### PROMPT
An exact copy of the listing is required, with its pictures removed.

Start of DATA EXCERPT

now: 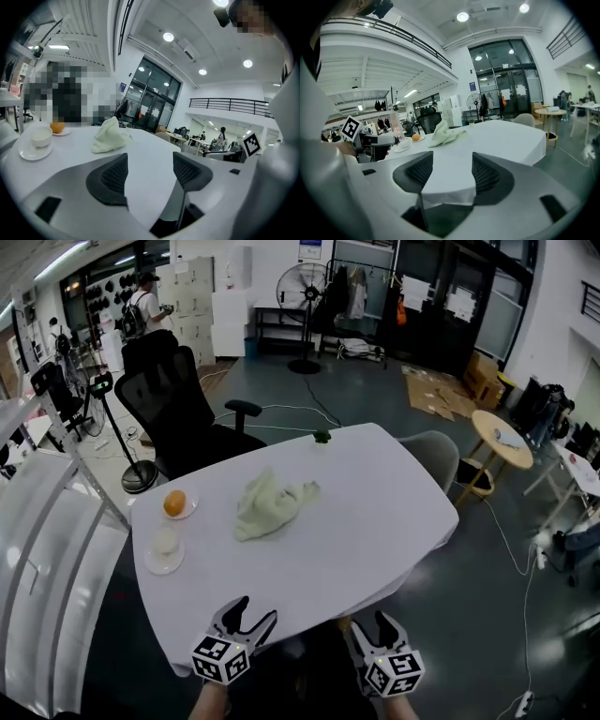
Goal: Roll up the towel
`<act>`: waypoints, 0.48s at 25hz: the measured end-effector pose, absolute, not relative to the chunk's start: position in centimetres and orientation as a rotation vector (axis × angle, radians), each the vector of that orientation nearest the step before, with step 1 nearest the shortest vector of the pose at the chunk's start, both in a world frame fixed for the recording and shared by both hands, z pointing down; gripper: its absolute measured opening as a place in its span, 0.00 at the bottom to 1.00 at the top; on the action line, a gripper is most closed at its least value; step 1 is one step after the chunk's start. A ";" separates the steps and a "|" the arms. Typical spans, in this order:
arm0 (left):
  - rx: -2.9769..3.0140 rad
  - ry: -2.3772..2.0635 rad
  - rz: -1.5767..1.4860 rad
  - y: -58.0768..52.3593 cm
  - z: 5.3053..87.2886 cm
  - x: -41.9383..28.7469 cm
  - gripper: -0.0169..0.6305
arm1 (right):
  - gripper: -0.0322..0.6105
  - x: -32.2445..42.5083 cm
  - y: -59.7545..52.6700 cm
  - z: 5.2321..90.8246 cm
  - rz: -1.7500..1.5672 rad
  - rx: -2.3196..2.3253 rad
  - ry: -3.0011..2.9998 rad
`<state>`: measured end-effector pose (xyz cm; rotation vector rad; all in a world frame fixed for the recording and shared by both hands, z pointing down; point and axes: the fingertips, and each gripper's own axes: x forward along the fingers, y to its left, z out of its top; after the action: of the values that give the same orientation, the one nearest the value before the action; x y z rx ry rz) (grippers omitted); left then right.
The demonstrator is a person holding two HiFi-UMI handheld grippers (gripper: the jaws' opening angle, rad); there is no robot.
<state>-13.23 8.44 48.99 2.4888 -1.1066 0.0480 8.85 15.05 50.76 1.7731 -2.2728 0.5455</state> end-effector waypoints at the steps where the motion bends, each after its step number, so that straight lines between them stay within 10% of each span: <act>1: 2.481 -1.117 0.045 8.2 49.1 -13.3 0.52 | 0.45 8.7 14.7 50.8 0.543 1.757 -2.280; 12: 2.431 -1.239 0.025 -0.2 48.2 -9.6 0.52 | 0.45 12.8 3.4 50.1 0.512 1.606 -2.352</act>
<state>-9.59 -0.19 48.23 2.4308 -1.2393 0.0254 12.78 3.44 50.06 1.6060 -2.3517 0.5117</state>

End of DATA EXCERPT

### SOLUTION FOR THIS EXERCISE
now: 
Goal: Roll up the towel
`<act>`: waypoints, 0.48s at 25hz: the measured end-effector pose, absolute, not relative to the chunk's start: position in centimetres and orientation as a rotation vector (axis × angle, radians), each the vector of that orientation nearest the step before, with step 1 nearest the shortest vector of the pose at the chunk's start, both in a world frame fixed for the recording and shared by both hands, z pointing down; gripper: its absolute measured opening as a place in its span, 0.00 at the bottom to 1.00 at the top; on the action line, a gripper is most closed at its least value; step 1 is one step after the chunk's start. A ";" separates the steps and a "|" the arms. Typical spans, in this order:
arm0 (left):
  - rx: -2.9769..3.0140 rad
  - ry: -2.3772..2.0635 rad
  - rz: -1.5767..1.4860 rad
  - y: -58.0768..52.3593 cm
  - z: 5.3053..87.2886 cm
  - x: -41.9383..28.7469 cm
  - gripper: -0.0169..0.6305
arm1 (right):
  - gripper: -0.0322..0.6105
  - x: -32.2445..42.5083 cm
  - y: -59.7545..52.6700 cm
  - z: 5.2321..90.8246 cm
  - rz: -1.7500..1.5672 rad
  - rx: -2.3196..2.3253 rad
  - ry: -3.0011..2.9998 rad
`<state>`: measured end-effector pose (xyz cm; rotation vector rad; all in a world frame fixed for the recording and shared by both hands, z pointing down; point and axes: the fingertips, and each gripper's own axes: x forward along the fingers, y to its left, z out of its top; after the action: of the values that give the same orientation, the one nearest the value before the action; x y z rx ry rz) (grippers omitted); left then right.
The demonstrator is a person holding two HiFi-UMI handheld grippers (gripper: the jaws' opening angle, rad); there is no robot.
<state>-13.23 8.44 48.99 2.4888 -1.1066 0.0480 8.85 15.05 50.76 1.7731 -2.2728 0.5455</state> end-effector waypoints at the steps where the motion bends, each after its step number, so that straight lines between them stay within 10% of each span: <act>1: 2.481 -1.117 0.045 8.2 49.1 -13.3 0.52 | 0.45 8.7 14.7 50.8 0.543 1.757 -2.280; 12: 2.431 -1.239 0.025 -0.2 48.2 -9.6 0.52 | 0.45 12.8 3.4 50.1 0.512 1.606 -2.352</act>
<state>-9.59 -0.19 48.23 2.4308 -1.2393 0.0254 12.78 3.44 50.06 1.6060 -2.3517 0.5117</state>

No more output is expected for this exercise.